M. N. Gaze, MRCP (UK), FRCR C. G. Kelly, MRCP (UK), FRCR P. R. C. Dunlop, MD, FRCR * A. T. Redpath, BSc, PhD G. R. Kerr, MSc and V. J. Cowie, MD, FRCR

Department of Clinical Oncology, Western General Hospital, Edinburgh EH4 2XU, UK

All patients with FIGO Stage IB cervical cancer registered with the Department of Clinical Oncology at the Western General Hospital, Edinburgh, during the 6 years from 1979 to 1984 have been reviewed, as part of a continuing programme of clinical audit. Of the 140 patients with Stage IB disease, 68 (49%) were treated by primary surgery of whom 44 (31%) also received adjuvant radiotherapy. Radical radiotherapy was the definitive treatment for 69 patients (49%). Three patients (2%) were not treated with curative intent. The crude 5-year survival rate for all cases was 72% and the cause-specific 5-year survival rate was 78%. Local tumour control at 5 years was 72%. There was no significant difference in outcome between the surgically treated and irradiated groups of patients. Age, histology and nodal status did not influence outcome. Irradiated patients with bulky tumours fared significantly worse than the other patients who received radical radiotherapy. Multivariate analysis of all patients revealed no significant independent prognostic variables. Primary surgery appears to confer no benefit over radical radiotherapy in terms of either survival or local control.

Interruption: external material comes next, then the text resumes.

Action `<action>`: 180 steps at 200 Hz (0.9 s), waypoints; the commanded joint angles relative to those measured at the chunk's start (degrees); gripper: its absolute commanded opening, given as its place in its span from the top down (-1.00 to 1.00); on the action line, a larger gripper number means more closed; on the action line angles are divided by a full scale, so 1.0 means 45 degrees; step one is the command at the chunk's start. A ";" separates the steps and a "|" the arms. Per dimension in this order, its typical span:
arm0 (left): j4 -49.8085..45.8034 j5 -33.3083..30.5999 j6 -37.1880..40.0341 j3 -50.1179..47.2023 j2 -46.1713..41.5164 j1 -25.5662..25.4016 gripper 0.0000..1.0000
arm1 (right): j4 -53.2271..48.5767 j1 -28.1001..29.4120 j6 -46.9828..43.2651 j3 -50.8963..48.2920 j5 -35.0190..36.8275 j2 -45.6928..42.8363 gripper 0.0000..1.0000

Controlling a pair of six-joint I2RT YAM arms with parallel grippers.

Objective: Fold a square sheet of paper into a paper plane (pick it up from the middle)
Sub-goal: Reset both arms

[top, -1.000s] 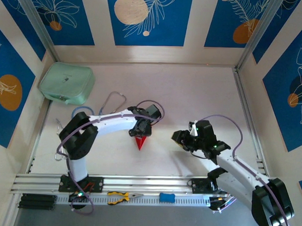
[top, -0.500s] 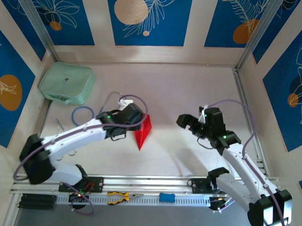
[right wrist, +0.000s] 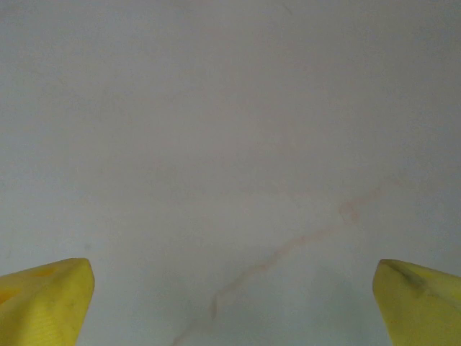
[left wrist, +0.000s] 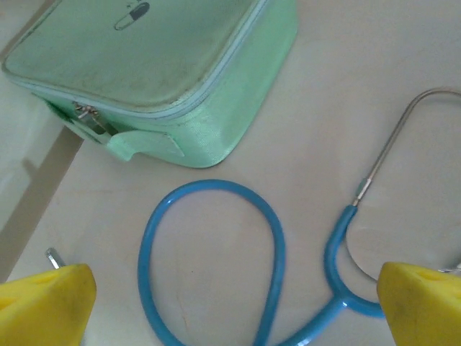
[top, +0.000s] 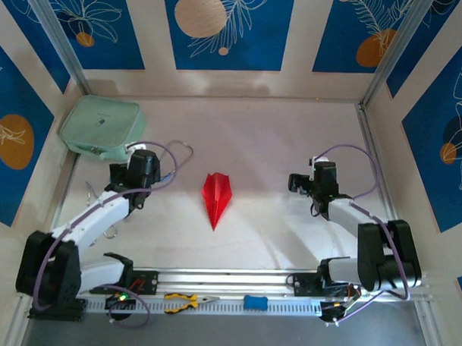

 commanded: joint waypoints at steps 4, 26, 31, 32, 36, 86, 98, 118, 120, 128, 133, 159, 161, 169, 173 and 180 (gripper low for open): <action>0.3944 0.1156 0.1826 -0.0867 0.1104 0.0512 -0.99 | 0.5357 -0.0241 -0.1525 -0.0829 -0.2508 0.0161 -0.99; 0.6707 0.2094 0.2234 -0.1550 0.2257 0.0670 -0.99 | 0.5324 -0.0288 -0.1753 -0.0781 -0.3012 0.0222 -0.99; 0.7633 0.2329 0.2365 -0.1793 0.2512 0.0675 -0.99 | 0.5333 -0.0323 -0.1782 -0.0786 -0.3150 0.0238 -0.99; 0.7822 0.2392 0.2393 -0.1851 0.2548 0.0687 -0.99 | 0.5351 -0.0345 -0.1788 -0.0776 -0.3177 0.0241 -0.99; 0.8313 0.2555 0.2660 -0.1944 0.2797 0.0699 -0.99 | 0.5384 -0.0373 -0.1821 -0.0783 -0.3268 0.0261 -0.99; 1.3439 0.3918 0.3389 -0.3982 0.3576 0.1662 -0.99 | 0.7523 -0.1362 -0.1370 -0.0929 -0.4354 0.2269 -1.00; 1.5939 0.4690 0.3363 -0.4504 0.4865 0.2029 -0.99 | 0.7744 -0.1529 -0.0941 -0.0827 -0.4031 0.2496 -0.98; 1.2948 0.5446 0.2659 -0.3555 0.4262 0.2675 -0.99 | 0.7154 -0.1462 -0.0738 -0.0599 -0.3097 0.2466 -0.98; 1.2825 0.5394 0.2544 -0.3394 0.4381 0.2771 -0.99 | 0.7066 -0.1426 -0.0748 -0.0559 -0.3060 0.2440 -0.98; 1.3080 0.5469 0.2552 -0.3417 0.4547 0.2837 -0.99 | 0.7177 -0.1421 -0.0739 -0.0588 -0.3046 0.2464 -0.98; 1.2926 0.5509 0.2486 -0.3445 0.4440 0.2841 -1.00 | 0.7168 -0.1421 -0.0739 -0.0589 -0.3031 0.2474 -0.98; 1.3157 0.5463 0.2528 -0.3501 0.4477 0.2830 -0.99 | 0.7200 -0.1401 -0.0754 -0.0629 -0.2997 0.2429 -0.98; 1.3263 0.5462 0.2546 -0.3532 0.4493 0.2829 -0.99 | 0.7214 -0.1401 -0.0748 -0.0630 -0.2982 0.2431 -0.98; 1.3187 0.5508 0.2541 -0.3566 0.4429 0.2829 -0.99 | 0.7186 -0.1393 -0.0739 -0.0621 -0.2990 0.2412 -0.98; 1.3164 0.5537 0.2535 -0.3552 0.4421 0.2833 -1.00 | 0.7186 -0.1389 -0.0742 -0.0630 -0.2988 0.2412 -0.98; 1.3267 0.5560 0.2575 -0.3558 0.4477 0.2819 -0.99 | 0.7207 -0.1372 -0.0771 -0.0648 -0.2942 0.2414 -0.98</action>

Treatment-related late bladder and bowel morbidity was, however, significantly worse in irradiated patients.

Key Words: Cervical carcinoma • Clinical audit • Radiotherapy • Surgery • Treatment-related morbidity

* Present address: Department of Radiotherapy and Oncology, South Cleveland Hospital, Marton Road, Middlesbrough, Cleveland TS4 3BW, UK.

Received for publication January 2, 1992. Accepted for publication May 6, 1992.